RECORDS PROVIDED
/---

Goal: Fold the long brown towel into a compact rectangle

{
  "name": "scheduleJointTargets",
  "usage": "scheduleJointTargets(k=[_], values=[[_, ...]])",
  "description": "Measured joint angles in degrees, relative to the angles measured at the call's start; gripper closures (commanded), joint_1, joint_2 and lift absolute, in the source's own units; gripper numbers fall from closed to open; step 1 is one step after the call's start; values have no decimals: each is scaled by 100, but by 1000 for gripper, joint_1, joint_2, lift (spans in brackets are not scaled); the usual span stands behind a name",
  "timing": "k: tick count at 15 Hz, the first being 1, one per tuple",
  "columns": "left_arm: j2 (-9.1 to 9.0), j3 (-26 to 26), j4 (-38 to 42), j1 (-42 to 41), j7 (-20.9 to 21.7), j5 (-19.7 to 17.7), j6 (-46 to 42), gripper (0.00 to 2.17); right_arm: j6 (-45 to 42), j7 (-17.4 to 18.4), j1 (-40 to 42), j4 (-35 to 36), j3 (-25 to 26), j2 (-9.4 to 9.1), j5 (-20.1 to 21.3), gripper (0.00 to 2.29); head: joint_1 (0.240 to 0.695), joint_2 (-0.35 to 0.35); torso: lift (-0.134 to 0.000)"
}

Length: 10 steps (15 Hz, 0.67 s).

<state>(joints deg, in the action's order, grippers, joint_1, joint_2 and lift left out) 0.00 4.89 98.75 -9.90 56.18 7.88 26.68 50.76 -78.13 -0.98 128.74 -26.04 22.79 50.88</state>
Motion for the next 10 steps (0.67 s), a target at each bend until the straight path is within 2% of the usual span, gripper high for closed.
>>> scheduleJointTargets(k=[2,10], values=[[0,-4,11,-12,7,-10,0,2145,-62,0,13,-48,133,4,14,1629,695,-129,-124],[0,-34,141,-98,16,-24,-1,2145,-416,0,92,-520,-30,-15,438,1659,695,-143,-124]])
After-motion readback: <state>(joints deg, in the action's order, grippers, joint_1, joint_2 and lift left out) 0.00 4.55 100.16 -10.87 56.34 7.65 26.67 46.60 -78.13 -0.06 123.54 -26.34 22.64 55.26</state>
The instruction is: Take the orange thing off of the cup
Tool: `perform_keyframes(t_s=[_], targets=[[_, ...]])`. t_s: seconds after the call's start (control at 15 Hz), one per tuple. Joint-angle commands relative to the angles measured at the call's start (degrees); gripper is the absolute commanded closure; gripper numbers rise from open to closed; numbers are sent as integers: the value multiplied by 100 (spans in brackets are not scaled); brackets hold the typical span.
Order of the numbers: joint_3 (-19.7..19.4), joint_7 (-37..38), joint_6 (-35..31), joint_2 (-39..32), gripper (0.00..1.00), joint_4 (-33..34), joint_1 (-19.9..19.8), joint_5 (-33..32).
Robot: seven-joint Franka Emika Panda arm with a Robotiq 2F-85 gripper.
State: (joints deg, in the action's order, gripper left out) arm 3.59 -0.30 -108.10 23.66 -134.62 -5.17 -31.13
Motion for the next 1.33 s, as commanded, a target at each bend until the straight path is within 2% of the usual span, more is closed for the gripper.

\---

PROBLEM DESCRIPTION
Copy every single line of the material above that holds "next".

SOLVED EXERCISE
Motion for the next 10 steps (0.67 s), a target at each bend until the straight path is within 2% of the usual span, gripper high for closed.
Motion for the next 1.33 s, as commanded, a target at each bend until the straight path is within 2% of the usual span, more is closed for the gripper.

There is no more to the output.